Uro annuì: “Ha detto che aveva parlato con il piccolo Pik. E che ho dimostrato molto coraggio a difendere un innocente”

Amalia si accarezzò il mento, lo sguardo perso nel vuoto: “Sì, avevo sentito che i Cavalieri di Nemesi a volte cercano reclute negli orfanotrofi.”

“Più profondo il dolore subito, più grande la fame di giustizia” disse Uro: “È uno dei Proverbi del nostro ordine”

“E…” mormorò Amalia “Perché hai accettato di seguirlo?
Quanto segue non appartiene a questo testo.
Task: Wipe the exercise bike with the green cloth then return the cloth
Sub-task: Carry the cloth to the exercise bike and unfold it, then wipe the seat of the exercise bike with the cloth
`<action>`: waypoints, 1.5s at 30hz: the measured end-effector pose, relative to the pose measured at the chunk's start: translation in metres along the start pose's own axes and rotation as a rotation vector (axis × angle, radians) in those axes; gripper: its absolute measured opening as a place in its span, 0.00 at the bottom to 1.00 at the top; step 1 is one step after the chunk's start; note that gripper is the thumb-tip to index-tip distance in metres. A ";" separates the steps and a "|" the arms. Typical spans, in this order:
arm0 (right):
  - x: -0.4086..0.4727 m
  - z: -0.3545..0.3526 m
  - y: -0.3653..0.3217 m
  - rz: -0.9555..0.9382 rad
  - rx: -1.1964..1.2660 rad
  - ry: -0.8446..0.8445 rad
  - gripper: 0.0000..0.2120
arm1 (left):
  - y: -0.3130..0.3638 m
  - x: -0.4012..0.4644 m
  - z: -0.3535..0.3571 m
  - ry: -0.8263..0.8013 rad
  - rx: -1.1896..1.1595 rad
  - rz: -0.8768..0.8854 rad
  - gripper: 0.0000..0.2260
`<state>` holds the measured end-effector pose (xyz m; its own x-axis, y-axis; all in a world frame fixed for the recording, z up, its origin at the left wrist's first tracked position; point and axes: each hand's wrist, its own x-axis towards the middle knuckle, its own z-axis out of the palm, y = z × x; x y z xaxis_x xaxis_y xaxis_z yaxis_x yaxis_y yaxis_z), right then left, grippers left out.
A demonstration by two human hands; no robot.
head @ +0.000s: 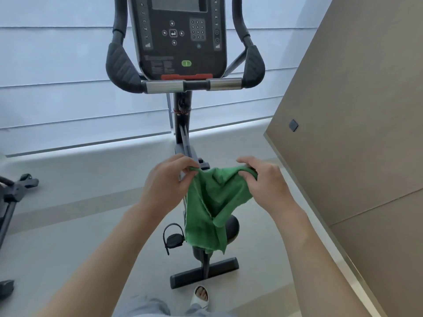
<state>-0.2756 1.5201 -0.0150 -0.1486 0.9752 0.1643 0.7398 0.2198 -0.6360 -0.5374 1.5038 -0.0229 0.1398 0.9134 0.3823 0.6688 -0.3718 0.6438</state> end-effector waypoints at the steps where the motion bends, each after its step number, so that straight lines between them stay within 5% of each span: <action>1: 0.001 0.000 0.008 0.007 -0.014 -0.004 0.14 | -0.007 -0.001 0.002 -0.007 0.016 -0.021 0.05; 19: -0.106 0.146 0.099 0.393 -0.174 -0.566 0.16 | -0.136 -0.119 0.094 -0.640 0.057 -0.119 0.03; 26: -0.096 0.182 0.078 0.425 -0.070 -0.466 0.27 | -0.158 -0.120 0.099 -0.742 0.024 -0.109 0.03; 34: -0.099 0.239 0.071 0.379 -0.360 -0.538 0.38 | -0.164 -0.116 0.096 -0.732 -0.056 -0.104 0.06; 45: -0.089 0.286 0.073 0.391 -0.529 -0.388 0.40 | -0.180 -0.134 0.096 -0.693 -0.085 -0.220 0.03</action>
<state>-0.3963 1.4568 -0.2920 0.0410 0.9405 -0.3374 0.9872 -0.0903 -0.1317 -0.6069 1.4648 -0.2536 0.4578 0.8530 -0.2507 0.6796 -0.1539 0.7173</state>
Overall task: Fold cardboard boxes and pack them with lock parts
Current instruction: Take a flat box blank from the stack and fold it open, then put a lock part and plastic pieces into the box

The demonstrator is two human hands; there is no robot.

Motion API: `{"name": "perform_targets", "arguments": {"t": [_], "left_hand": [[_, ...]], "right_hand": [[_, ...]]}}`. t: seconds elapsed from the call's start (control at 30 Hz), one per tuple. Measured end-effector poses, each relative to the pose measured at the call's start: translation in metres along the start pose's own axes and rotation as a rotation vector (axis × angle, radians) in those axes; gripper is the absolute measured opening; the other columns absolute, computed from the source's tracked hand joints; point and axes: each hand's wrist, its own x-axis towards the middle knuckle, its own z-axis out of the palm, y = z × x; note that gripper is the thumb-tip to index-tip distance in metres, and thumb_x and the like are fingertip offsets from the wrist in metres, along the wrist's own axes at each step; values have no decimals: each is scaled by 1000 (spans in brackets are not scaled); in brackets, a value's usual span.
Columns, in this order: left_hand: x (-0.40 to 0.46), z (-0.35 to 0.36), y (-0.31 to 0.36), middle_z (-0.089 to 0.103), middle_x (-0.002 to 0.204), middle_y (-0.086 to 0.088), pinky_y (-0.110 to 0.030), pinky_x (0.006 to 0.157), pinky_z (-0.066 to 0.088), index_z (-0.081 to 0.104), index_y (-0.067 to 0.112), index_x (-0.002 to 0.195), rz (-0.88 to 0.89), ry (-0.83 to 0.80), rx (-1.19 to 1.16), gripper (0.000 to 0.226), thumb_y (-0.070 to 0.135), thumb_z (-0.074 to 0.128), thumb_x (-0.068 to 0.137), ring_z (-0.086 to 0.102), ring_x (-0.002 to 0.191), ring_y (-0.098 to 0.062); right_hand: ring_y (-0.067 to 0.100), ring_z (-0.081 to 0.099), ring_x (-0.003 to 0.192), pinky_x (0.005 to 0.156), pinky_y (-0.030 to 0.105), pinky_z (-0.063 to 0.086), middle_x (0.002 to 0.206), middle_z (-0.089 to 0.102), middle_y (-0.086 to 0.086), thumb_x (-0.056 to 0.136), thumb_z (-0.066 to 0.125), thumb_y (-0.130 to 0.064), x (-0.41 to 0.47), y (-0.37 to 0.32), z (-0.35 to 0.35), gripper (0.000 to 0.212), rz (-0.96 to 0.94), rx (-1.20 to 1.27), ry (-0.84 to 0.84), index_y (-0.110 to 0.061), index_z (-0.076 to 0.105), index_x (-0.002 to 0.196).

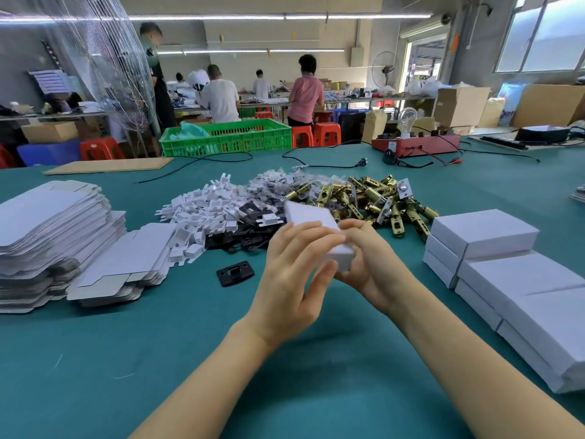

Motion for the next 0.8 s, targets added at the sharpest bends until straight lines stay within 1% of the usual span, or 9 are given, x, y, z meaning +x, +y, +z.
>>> {"name": "perform_targets", "arguments": {"t": [0.07,0.13,0.2,0.27,0.33,0.43,0.5,0.63,0.8], "left_hand": [[-5,1,-5,53,133,-5,-40,111,33,50,15,129,-163,-5,0,35,22,51,95,46,128,-20],[-9,2,-10,45,139,-9,-33,114,29,48,11,135,-436,13,23,44,28,53,95,40,133,-20],[-9,-1,-15,47,139,-7,-30,111,33,45,9,138,-762,40,-167,46,28,55,98,43,132,-17],[-9,-5,-23,62,125,3,-21,96,46,52,17,130,-950,36,-462,30,19,54,100,56,120,-12],[-10,-7,-28,67,115,12,-14,86,48,58,24,119,-948,-16,-508,22,15,51,101,62,108,-4],[-13,-6,-31,68,112,11,-16,84,50,58,25,114,-923,-30,-507,20,12,54,99,64,100,1],[-13,-6,-31,68,108,10,-20,83,52,58,25,111,-928,-16,-532,18,14,59,96,65,96,0],[-15,-9,-37,70,110,4,-34,88,55,57,20,110,-999,-1,-663,31,31,71,84,66,103,-17],[-20,-12,-44,71,116,-2,-35,90,55,64,24,115,-1058,-50,-835,47,25,81,72,65,109,-20]], "right_hand": [[19,66,65,54,30,54,109,59,14,88,53,-2,4,5,-5,29,-10,-40,46,-13,45,114],[21,66,69,58,30,53,112,64,13,86,52,2,6,9,-8,41,-27,-158,41,-16,44,123],[20,67,79,66,31,52,110,68,7,85,50,6,8,13,-11,42,-51,-291,2,-17,51,120],[18,66,90,69,29,52,109,68,4,84,48,10,8,18,-11,44,-75,-365,-24,-20,56,115],[19,63,95,73,31,53,110,65,6,86,51,7,10,24,-10,41,-118,-444,-21,-23,57,113],[19,65,97,83,38,55,108,64,2,92,62,-19,11,30,-10,20,-238,-572,21,-32,57,106],[19,65,98,85,41,55,108,66,-1,92,62,-27,11,32,-11,15,-296,-580,29,-31,58,105],[15,67,99,87,39,56,110,69,-5,90,62,-27,12,36,-11,20,-287,-491,-32,-24,60,109],[12,65,101,87,36,56,112,68,-6,84,64,-31,13,43,-9,30,-288,-486,-114,-19,60,111]]}}
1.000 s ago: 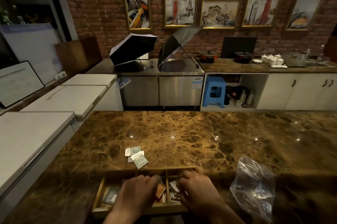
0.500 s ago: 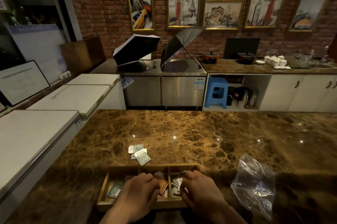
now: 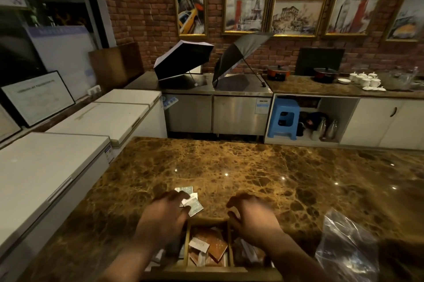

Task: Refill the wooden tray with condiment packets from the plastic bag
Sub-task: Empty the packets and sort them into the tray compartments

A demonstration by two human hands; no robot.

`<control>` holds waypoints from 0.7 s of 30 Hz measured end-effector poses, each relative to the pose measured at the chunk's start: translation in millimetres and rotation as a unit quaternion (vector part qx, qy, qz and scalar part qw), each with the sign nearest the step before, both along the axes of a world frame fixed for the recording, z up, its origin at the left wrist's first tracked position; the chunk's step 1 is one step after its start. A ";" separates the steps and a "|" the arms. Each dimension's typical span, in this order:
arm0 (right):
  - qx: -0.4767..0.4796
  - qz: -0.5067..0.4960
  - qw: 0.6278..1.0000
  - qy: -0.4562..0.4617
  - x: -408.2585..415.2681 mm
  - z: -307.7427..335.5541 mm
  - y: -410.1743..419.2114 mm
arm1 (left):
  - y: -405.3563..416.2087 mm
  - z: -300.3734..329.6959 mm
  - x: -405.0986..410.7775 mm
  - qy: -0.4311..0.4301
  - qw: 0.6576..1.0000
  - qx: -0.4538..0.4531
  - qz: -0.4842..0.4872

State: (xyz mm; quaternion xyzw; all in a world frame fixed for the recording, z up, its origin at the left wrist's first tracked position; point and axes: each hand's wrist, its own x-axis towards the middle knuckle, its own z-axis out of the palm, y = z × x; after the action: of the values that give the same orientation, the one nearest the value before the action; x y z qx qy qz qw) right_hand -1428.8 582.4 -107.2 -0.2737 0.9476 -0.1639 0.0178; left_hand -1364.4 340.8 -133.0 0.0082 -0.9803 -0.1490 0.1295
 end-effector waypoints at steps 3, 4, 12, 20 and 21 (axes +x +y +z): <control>-0.004 0.000 1.000 -0.010 -17.7 -5.3 -22.2 | -25.1 3.8 -22.8 -0.050 0.998 0.005 0.040; -0.007 -0.004 1.000 -0.022 -21.8 -7.9 -30.2 | -32.2 4.9 -30.8 -0.057 0.997 -0.003 0.054; 0.028 0.012 0.999 -0.029 -45.3 -37.1 -93.4 | -64.4 -16.9 -83.0 -0.103 0.994 -0.044 0.015; 0.054 0.024 0.995 -0.079 -56.0 -52.0 -120.6 | -67.6 -39.2 -106.4 -0.144 0.984 -0.074 -0.069; 0.058 0.028 0.995 -0.082 -57.0 -51.6 -123.3 | -67.9 -40.1 -107.8 -0.145 0.983 -0.084 -0.072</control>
State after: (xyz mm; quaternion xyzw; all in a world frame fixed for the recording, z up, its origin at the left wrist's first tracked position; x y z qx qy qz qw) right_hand -1485.8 459.1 -158.8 -0.2844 0.9427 -0.1300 0.1162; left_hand -1472.3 272.8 -173.2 -0.0521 -0.9957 -0.0718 -0.0253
Cosa ti ha spinto a farlo?”

Uro scrollò le spalle: “Onestamente… non saprei. Cioè, tante cose. Un po’ era che mi sentivo in colpa per averci messo così tanto ad aiutare il piccolo Pik… un po’ mi aveva colpito la sua capacità di vedere oltre la menzogna di Kallistos” sospirò “Ma soprattutto… la tristezza che avevo provato allo sguardo che mi ha rivolto Madre Tecla si era trasformato in rabbia, e sentivo di non poter restare nel Tempio. Non potevo incontrarla di nuovo.”

Amalia si accarezzò una tempia: “Capisco”

Uro si strinse nelle spalle: “Sei soddisfatta? Il mio debito…”

Amalia annuì: “Il tuo debito di vita è ripagato, Cavaliere di Nemesi. Non mi devi più nulla” si alzò, gli si avvicinò e gli allungò una boccetta “Tieni. È un elisir di Dolce Sonno, ti garantirà una notte tranquilla. Non vorrei che tutti questi brutti ricordi ti portassero incubi.”

Il Cavaliere si sfiorò i lati della bocca, tolse il tappo di sughero e fiutò. Un odore dolce, di frutti di bosco. Poteva fidarsi? Alzò le spalle. L’Occhio Indagatore non si era attivato, dopotutto. Bevve, e il sapore di bacche selvatiche si sparse nella sua bocca.

“Domani riprenderemo il viaggio.” disse la cantastorie “È questione di pochi giorni, ormai”

“Mmh” fece Uro.

“Ah, un’ultima cosa, se non ti dispiace. Questa storia che mi hai raccontato… quanto tempo fa è successa?”

Il minotauro alzò gli occhi al cielo: “Direi… sette anni fa.”

“Ma…” la voce di lei era scossa “Avevi detto che avevi più o meno otto anni… quindi tu adesso ne hai quindici?”

Uro annuì: “Sì… circa” Le palpebre cominciavano a farsi pesanti.

“Per la barba dell’imperatore!” I passi di Amala risuonarono nell’ombra “Te ne avrei dati almeno venti, o venticinque… sapevo che alcune razze maturano prima, ma…”

Il minotauro spalancò le labbra e sbadigliò.

“Non importa.” disse lei “Buona notte, Uro. Dormi bene.”

La testa di Uro crollò, e tutto divenne buio.